The loading of PAHs discharged from the Beijing WWTPs was calculated from PAH concentrations measured in the present study, multiplied with the daily flow from the WWTPs. The PAH flux at each studied WWTP was between 1.5 and 7.3 kg/month for all 16 PAHs. This level was the same magnitude as the PAH flux in the rivers in the dry seasons, which was between 0.4 and 5.5 kg/month.

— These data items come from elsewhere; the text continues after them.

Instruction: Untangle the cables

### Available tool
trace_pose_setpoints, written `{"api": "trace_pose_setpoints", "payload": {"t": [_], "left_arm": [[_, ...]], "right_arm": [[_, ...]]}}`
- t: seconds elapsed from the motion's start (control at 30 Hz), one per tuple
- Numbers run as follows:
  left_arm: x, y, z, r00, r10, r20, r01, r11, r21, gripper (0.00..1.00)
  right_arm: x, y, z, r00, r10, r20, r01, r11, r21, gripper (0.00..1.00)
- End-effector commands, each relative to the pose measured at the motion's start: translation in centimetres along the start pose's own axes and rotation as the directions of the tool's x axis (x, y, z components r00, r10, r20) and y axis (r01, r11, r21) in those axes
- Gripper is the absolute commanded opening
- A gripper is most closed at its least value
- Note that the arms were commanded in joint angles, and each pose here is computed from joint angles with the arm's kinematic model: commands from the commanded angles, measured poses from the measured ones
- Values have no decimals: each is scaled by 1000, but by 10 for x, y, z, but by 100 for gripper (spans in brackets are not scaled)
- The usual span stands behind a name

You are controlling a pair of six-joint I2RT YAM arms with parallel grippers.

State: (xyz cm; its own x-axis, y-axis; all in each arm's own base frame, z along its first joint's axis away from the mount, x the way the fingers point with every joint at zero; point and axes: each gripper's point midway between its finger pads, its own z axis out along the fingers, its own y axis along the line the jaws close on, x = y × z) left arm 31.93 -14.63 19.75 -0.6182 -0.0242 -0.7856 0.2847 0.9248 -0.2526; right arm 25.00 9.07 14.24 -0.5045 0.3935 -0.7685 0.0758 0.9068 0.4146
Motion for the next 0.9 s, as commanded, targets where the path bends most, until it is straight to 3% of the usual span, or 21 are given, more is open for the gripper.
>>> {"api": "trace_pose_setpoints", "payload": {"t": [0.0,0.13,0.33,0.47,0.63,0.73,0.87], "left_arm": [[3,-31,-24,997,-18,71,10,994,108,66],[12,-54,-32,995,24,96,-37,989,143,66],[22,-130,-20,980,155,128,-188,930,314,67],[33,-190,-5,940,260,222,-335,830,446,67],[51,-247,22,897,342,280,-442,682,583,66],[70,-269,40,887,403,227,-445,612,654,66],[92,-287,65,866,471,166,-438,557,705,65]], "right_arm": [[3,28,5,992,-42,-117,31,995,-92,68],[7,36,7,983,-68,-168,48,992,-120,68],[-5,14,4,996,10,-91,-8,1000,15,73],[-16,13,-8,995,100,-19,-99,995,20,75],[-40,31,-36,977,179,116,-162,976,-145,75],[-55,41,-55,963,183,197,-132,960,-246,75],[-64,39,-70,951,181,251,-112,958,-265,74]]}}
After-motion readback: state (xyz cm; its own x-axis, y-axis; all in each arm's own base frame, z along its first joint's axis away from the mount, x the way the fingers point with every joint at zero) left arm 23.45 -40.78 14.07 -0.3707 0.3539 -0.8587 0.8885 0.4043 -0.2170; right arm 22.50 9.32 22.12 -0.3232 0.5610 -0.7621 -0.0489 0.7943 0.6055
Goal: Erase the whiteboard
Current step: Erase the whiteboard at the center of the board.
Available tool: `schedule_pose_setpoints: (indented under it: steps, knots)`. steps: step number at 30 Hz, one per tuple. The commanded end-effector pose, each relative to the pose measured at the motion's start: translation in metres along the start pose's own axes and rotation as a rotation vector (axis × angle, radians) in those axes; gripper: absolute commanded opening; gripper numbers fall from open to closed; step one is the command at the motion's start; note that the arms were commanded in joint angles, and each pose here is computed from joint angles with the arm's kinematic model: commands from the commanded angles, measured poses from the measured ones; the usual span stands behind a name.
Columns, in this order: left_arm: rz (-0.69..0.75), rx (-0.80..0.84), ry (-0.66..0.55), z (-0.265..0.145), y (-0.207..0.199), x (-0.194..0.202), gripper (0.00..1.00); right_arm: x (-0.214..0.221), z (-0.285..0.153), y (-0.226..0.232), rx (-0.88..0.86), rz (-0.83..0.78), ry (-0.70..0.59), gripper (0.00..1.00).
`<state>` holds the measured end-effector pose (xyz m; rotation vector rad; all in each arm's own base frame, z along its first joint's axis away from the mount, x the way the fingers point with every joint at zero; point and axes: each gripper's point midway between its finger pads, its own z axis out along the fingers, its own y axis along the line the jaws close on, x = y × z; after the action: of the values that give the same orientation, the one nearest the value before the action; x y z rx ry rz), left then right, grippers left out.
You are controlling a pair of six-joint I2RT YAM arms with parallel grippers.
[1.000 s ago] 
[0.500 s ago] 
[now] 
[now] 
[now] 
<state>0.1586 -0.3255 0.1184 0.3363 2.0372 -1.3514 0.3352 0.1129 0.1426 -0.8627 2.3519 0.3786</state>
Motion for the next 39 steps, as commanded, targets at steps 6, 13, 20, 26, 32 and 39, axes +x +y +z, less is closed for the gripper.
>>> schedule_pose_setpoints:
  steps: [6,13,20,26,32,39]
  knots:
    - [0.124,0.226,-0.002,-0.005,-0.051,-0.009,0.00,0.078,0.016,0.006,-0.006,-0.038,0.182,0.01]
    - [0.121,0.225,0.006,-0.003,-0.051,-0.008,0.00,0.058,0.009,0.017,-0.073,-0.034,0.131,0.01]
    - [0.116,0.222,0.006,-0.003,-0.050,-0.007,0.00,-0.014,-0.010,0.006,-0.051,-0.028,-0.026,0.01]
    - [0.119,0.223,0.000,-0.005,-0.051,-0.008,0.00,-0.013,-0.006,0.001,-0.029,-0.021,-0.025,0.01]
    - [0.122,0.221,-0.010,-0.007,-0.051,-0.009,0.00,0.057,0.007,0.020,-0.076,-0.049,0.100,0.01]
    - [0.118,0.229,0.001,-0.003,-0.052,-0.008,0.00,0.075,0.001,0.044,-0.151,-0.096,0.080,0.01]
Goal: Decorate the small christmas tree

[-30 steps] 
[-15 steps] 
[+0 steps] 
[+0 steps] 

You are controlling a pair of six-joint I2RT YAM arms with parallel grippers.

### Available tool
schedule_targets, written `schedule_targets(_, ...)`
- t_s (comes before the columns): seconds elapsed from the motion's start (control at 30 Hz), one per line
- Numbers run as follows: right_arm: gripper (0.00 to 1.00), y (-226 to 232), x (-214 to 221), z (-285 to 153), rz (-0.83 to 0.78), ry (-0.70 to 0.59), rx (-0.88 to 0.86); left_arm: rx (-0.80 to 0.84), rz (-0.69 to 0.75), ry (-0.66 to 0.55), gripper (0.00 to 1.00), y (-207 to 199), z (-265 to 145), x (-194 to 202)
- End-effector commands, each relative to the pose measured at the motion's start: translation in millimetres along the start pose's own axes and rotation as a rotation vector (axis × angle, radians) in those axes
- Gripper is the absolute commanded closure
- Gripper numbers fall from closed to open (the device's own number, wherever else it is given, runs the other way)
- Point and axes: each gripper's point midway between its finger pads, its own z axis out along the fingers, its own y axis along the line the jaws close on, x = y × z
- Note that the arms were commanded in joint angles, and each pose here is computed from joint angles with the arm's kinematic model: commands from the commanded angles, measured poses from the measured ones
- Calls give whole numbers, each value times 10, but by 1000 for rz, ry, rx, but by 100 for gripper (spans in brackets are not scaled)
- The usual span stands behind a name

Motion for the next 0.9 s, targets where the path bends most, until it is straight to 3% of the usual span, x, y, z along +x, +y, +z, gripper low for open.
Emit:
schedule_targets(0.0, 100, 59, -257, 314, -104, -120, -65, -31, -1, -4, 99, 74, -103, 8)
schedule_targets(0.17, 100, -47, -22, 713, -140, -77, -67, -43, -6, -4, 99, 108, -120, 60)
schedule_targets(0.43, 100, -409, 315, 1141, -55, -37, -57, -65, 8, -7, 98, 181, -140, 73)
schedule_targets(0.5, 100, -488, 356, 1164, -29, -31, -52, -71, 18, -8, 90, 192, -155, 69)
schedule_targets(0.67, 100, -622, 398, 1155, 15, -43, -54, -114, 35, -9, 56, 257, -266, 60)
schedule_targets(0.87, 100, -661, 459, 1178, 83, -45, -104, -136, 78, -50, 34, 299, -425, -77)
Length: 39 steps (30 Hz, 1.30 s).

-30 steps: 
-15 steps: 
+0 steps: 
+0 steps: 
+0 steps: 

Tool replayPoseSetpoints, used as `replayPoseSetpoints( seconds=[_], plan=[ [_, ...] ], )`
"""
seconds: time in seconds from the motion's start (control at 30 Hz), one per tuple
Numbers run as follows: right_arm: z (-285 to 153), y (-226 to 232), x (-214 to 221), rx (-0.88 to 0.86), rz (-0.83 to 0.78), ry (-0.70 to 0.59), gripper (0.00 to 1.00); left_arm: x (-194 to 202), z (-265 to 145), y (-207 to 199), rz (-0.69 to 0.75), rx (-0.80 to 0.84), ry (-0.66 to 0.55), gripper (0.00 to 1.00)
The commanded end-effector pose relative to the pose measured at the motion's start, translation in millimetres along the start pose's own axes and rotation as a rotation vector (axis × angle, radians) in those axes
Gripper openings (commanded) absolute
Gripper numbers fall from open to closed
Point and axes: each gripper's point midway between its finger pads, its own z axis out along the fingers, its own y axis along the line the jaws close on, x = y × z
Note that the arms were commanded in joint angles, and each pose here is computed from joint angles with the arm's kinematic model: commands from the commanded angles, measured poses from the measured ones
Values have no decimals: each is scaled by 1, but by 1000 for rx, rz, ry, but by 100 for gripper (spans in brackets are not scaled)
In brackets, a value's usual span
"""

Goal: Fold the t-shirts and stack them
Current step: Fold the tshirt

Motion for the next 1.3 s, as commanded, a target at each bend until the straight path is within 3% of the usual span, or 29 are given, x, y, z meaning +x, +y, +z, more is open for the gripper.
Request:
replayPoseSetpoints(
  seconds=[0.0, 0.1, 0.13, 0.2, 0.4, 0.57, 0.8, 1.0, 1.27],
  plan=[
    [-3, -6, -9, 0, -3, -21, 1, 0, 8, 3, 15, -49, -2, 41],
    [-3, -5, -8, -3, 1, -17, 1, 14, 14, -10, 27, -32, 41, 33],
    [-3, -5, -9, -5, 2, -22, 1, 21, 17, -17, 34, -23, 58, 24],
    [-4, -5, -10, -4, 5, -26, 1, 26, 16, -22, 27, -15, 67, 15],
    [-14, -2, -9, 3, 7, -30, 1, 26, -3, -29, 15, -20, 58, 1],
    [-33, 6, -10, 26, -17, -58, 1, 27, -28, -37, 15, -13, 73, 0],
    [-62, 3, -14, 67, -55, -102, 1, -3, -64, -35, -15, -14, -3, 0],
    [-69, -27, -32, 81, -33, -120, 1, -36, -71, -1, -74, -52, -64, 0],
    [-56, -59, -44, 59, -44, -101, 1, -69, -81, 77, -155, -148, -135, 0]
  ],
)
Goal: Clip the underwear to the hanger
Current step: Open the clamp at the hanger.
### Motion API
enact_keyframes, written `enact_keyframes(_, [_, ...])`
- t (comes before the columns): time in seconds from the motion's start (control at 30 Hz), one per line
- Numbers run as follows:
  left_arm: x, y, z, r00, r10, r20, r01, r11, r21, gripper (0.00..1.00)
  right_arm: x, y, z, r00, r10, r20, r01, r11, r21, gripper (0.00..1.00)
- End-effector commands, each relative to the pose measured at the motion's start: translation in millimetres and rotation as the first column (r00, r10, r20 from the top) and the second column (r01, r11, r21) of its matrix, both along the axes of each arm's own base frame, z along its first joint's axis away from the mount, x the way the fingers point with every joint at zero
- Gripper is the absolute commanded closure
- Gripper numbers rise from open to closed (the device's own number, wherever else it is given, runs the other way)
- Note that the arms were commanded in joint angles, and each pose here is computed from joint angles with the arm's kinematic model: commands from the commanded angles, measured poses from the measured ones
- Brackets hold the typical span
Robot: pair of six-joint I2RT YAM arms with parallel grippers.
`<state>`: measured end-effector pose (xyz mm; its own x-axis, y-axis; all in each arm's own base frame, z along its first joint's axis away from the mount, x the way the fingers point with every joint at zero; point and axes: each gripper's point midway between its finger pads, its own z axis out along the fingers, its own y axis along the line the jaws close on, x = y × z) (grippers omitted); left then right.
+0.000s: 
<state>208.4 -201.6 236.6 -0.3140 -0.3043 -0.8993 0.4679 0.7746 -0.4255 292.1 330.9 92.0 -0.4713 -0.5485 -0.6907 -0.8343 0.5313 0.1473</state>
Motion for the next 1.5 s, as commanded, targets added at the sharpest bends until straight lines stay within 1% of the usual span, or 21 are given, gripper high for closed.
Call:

As most of the WWTPs shown in Fig. SM3 do not discharge directly into the Wenyu River, but discharge into the stretch streams, assessing the exact PAH loading contribution of the WWTPs to the Wenyu River was difficult to assess quantitatively. Estimation of the PAH mass emission from countless small sewers was also difficult, as their water discharges are small and irregular. However, Pernet-Coudrier et al. (2012) evaluated the total flow of these sewage discharges to be 1.3 m3/s. If a mean flow of 1.3 m3/s and the median PAH concentration of 1,080 ng/L are assumed from the data from this study, the average mass emission of PAHs from the small sewers was roughly 3.6 kg/month or 44 kg/year. From a watershed-scale perspective, the fluxes from untreated WW (44 kg/year) are diluted by the discharge of the WWTPs (210 kg/year), but they still contribute about 22 % of the loads measured at site 9 (190 kg/year) downstream from the Beijing megacity. Nevertheless, the loads might have been underestimated due to sedimentation in the river, especially due to the very low flow regime of this river. The atmospheric deposition flux of PAHs to the river was estimated roughly using the deposition flux data in the Beijing–Tianjin area reported by Wang et al. (2011a). In the river from site 1 to site 9, which is 90 km and about 50 m wide, the PAH atmospheric deposition was about 14 kg/year. If not considering the sedimentation of PAHs in the river, PAHs from atmospheric deposition contributed about 7 % of the loads at site 9. Although the PAH contribution from atmospheric deposition was not as great as wastewater discharge, the high Ant/178 ratio in atmospheric deposition samples (Wang et al. 2011a) proved its pyrogenic PAH contribution to the rivers.

Conclusion

Concentrations of 16 PAHs ranged from 193 to 1,790 ng/L in Wenyu River and the North Canal, 245 to 404 ng/L in WWTP effluents, and 431 to 2,860 ng/L in the wastewater from the small sewers. The WWTP effluent was the main contributor of dissolved PAHs to the river, while wastewater from the small sewers contributed both dissolved and suspended particulate matter-associated PAH to the river. SPM content in the WWTP effluent was important for controlling the PAH discharge into the receiving waters. Although the flow from each open sewer was small, PAH discharge from many of these types of sewers was not negligible. In Beijing, the fluxes from untreated WWs (44 kg/year) were diluted by the discharge of the WWTPs (210 kg/year) and contributed about 20 % of the loads in the river.